De acordo com Caetano, é impossível obter fundos para manter um projeto sem receita durante anos, como ocorreu com o Twitter. Como o financiamento bancário é inviável, a opção das startups é com investidores anjos (financiadores que fazem aportes com recursos próprios em empresas embrionárias) ou com Venture Capital - os chamados fundos de capital de risco, que compram participação em empresas com potencial de crescimento.

Para os jovens empreendedores, adaptar um plano de negócios bem-sucedido no exterior é talvez a única maneira de fazer um projeto decolar. Não apenas na hora de buscar clientes, mas na hora de convencer os investidores a fazerem aportes.

"Tem que pegar experiências que deram certo e tentar adaptar à nossa cultura", afirma Caetano.

Cem milhões de transmissões

A Samba Tech surgiu como uma empresa que fabricava jogos para celular. Através de um contato de seu pai, Caetano obteve aporte de um "investidor anjo".

A empresa logo mudou de rumo e focou em fornecer todos os serviços de armazenamento e transmissão de vídeos na internet, tendo atendido clientes como SBT, R7, Editora Abril. O modelo de negócios é on demand - conforme o cliente usa o serviço, cresce a conta. Uma ideia adaptada do exterior com sucesso. Hoje a empresa entrega 100 milhões de vídeos por mês. "Vimos que vídeo ia bombar muito mais", lembra.

A idéia inicial de Caetano era vender para grandes clientes que garantissem uma receita alta e ainda atraíssem investidores. Agora, com a possibilidade de multiplicar o fornecimento a um custo adicional baixo, a nova estratégia é gerar escala.

"Em vez de correr atrás de grandes contas, correr atrás de vários pequenos clientes."

"Copiem, mas evoluam"

Para Daniel Izzo, co-fundador do fundo Vox Capital, que aplica recursos em startups empenhadas em projetos para a baixa renda, não há problema em adaptar um sistema que já existe, desde que atenda ao modelo de investimento do fundo. "Copiem, mas evoluam", afirma.

A Peixe Urbano é um bom exemplo de adaptação. A companhia trabalha com compras coletivas, oferece produtos, geralmente serviços (combustível, viagens, restaurantes) com descontos de 50% a 90%, pela internet. O alto volume de vendas permite obter os descontos com as empresas.

Muito semelhante ao site Groupon, dos Estados Unidos, o desafio é diversificar. "Se oferecemos Pizza Hut toda semana, o site perde identidade", afirma Júlio Vasconcellos, fundador da Peixe Urbano.
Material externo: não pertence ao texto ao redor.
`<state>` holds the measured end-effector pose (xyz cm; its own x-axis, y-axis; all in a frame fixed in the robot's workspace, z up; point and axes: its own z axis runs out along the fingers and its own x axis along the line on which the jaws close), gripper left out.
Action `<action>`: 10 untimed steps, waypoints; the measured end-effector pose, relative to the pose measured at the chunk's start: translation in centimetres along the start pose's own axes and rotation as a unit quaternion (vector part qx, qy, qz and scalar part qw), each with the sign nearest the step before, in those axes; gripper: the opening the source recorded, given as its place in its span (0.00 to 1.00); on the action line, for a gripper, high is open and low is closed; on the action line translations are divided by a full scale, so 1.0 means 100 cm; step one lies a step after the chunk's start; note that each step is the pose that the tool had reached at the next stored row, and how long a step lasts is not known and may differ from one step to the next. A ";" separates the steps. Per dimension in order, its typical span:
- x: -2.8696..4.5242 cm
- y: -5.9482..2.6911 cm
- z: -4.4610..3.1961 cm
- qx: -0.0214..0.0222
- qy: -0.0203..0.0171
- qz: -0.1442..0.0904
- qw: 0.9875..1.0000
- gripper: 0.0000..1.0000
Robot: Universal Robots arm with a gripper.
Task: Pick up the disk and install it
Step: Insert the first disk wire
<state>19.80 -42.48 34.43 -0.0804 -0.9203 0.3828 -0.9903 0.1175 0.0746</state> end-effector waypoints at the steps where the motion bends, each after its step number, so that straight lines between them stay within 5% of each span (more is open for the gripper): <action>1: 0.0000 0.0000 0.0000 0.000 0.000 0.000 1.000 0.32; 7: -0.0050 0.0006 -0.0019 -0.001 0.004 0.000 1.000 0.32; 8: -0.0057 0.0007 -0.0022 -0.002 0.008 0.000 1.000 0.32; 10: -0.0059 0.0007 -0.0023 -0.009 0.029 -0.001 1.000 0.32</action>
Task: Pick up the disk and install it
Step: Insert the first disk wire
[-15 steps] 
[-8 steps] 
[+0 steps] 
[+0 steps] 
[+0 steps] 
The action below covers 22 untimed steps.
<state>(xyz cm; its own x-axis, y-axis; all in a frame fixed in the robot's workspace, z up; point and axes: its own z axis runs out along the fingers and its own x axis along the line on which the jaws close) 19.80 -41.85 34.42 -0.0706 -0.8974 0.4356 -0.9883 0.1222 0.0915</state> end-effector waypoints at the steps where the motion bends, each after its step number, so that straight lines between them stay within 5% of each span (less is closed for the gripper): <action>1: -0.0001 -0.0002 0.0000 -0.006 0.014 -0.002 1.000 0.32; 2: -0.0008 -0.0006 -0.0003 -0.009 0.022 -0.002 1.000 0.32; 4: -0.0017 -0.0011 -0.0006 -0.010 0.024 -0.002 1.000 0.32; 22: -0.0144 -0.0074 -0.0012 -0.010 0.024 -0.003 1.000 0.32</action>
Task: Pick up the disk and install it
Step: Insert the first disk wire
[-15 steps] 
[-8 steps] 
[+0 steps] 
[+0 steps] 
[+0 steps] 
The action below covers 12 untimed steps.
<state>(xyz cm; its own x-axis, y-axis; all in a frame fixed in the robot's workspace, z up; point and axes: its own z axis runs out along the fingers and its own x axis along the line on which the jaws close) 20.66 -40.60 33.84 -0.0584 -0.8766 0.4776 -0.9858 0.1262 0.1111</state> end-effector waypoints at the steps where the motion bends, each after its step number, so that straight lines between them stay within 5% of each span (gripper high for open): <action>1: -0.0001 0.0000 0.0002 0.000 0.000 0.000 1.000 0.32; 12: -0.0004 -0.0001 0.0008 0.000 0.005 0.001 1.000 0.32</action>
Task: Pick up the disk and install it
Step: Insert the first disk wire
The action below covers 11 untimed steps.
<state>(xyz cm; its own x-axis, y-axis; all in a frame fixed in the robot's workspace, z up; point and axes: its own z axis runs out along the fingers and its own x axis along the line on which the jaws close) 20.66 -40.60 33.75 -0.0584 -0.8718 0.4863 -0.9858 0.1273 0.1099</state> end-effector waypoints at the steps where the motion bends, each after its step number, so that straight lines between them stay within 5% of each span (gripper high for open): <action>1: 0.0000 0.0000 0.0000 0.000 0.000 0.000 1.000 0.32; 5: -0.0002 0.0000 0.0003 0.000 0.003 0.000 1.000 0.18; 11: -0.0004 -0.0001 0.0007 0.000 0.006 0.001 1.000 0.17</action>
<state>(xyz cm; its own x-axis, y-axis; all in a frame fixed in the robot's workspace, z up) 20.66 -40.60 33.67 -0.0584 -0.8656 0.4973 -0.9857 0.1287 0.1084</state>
Vasconcellos explica que a maior dificuldade foi conseguir o impulso inicial. Para ter um bom número de ofertas, era necessário apresentar um número razoável de clientes cadastrados. "Foi difícil superar esse gargalo".

Faltam novas ideias

Apesar da dificuldade do surgimento de grandes inovações, os investidores reclamam da falta de opções viáveis. Prova disso é Diego Gomes, editor do site especializado ReadWriteWeb, que diz receber diariamente vários projetos novos. Ele cita os mais manjados: "Aplicativo de twitter, monitor de mídias sociais, encurtador de URL".

Os financiadores são exigentes para fornecer um aporte, e assumem que a cada 100 projetos analisados apenas um é selecionado.

O principal problema encontrado é a falta de noções de gestão. "É preciso saber se o modelo de negócios para em pé", explica Daniel Izzo. Para o gestor, é requisito para a startup ter uma rede de usuários para chamar atenção a uma segunda conversa.

Com a necessidade de começar já com uma maneira de fechar as contas, não são poucos os que mantém uma fonte alternativa de receita antes que a startup decole. Marco Fisbhen mantinha uma produtora enquanto desenvolvia a Descomplica - site com vídeos educacionais focado em pré-vestibular, mantido com assinaturas. O site é movido com a tecnologia da Samba Tech.

Outra dificuldade é encontrar um empreendedor confiável. "Você está sendo sócio dessa pessoa por alguns anos", diz Emerson Duran, diretor da gestora Confrapar.

Para os fundos mais sofisticados, como os de Venture Capital, é necessário ter os pés no chão para fechar as contas. "O Venture Capital tem que responder aos investidores, às autarquias reguladoras, muita gente", explica Humberto Matsuda, sócio da Performa Investimentos.